Understanding and improving multidisciplinary team working in geriatric medicine.

机构信息

Department of Medicine for the Elderly, Monklands Hospital, Monkscourt Avenue, Airdrie, UK.

King's College London, Institute of Psychiatry, Psychology & Neuroscience Centre for Implementation Science, Health Service and Population Research Department, PO 28, David Goldberg Centre, De Crespigny Park, Denmark Hill London, UK.

出版信息

Age Ageing. 2019 Jul 1;48(4):498-505. doi: 10.1093/ageing/afz021.

DOI:10.1093/ageing/afz021
PMID:30855656
Abstract

Geriatric medicine is a speciality that has historically relied on team working to best serve patients. The nature of frailty in older people means that people present with numerous comorbidities, which in turn require a team-based approach to be managed, including allied health professionals, social work and nursing alongside medicine. The 'engine room' of the speciality has thus for many years been the multidisciplinary team (MDT) meeting-something other specialities have discovered only recently. Yet, rather paradoxically, the speciality has been slow compared to others (e.g. trauma, surgery, cancer) to reflect more formally on how team working can be enhanced, trained and supported in geriatric teams. This paper is a reflective review, grounded on our respective expertise in geriatric medicine and improvement science, on practice and its changing patterns within geriatric medicine, and the role of MDTs within it (Part 1).
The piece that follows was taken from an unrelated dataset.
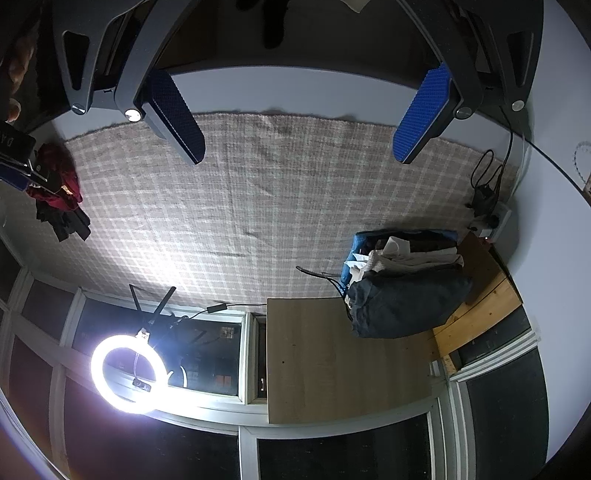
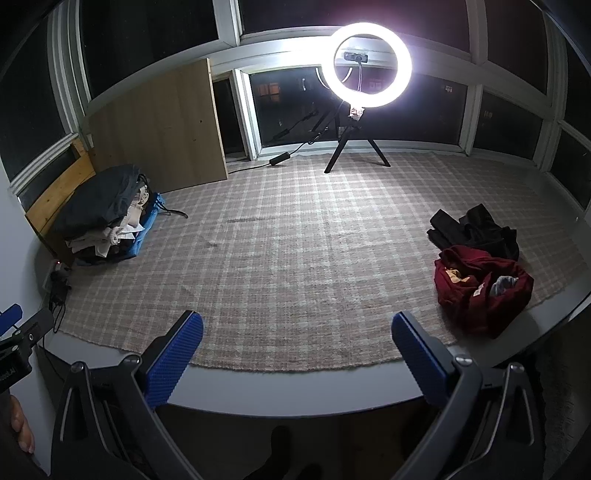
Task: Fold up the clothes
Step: 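Move both tools toward the pile of black clothes on the red bag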
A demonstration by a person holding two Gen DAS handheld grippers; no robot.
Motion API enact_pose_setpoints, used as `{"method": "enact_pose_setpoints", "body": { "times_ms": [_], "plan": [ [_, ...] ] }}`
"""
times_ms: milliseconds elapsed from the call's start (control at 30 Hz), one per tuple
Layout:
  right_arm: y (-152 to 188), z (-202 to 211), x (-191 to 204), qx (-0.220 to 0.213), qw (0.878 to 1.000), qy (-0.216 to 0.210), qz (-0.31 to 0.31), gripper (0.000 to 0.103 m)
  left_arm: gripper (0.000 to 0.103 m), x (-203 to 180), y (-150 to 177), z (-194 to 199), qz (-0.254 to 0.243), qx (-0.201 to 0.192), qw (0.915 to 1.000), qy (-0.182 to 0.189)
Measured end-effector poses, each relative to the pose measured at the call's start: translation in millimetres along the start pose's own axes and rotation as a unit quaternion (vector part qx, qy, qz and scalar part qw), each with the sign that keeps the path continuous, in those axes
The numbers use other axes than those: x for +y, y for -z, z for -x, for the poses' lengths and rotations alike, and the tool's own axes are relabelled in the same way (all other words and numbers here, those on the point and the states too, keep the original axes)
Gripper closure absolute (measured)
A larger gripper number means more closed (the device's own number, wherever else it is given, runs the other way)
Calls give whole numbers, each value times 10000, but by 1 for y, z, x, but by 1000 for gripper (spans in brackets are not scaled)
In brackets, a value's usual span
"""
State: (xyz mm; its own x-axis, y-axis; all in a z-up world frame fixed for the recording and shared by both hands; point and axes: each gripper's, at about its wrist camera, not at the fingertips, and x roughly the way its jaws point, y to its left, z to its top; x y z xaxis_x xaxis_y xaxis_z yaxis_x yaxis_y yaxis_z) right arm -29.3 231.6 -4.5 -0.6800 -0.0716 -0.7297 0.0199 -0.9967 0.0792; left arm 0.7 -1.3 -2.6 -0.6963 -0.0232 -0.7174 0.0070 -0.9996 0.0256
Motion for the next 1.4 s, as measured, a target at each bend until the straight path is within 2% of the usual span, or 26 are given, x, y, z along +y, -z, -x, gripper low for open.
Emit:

It offers a perspective from behavioural safety science, which has been studying team-working in healthcare for the last 20 years (Part 2) and concludes with practical suggestions, based on evidence, on how to integrate evidence and best practice into modern geriatric medicine-to address current and future challenges (Part 3).

摘要

老年医学是一门历史上依赖团队合作以最好地为患者服务的专业。老年人虚弱的性质意味着他们会出现许多合并症,这反过来又需要团队合作的方法来管理,包括联合健康专业人员、社会工作者和护理人员以及医学人员。因此,多年来,该专业的“核心”一直是多学科团队 (MDT) 会议——其他专业最近才发现的东西。然而,具有讽刺意味的是,与其他专业(例如创伤、外科、癌症)相比,老年医学在更正式地思考如何加强、培训和支持老年医学团队中的团队合作方面进展缓慢。本文是一篇反思性评论,基于我们在老年医学和改进科学方面的专业知识,讨论了老年医学实践及其不断变化的模式,以及 MDT 在其中的作用(第 1 部分)。它提供了行为安全科学的视角,该科学在过去 20 年中一直在研究医疗保健中的团队合作(第 2 部分),并基于证据提出了一些实用建议,说明如何将证据和最佳实践整合到现代老年医学中,以应对当前和未来的挑战(第 3 部分)。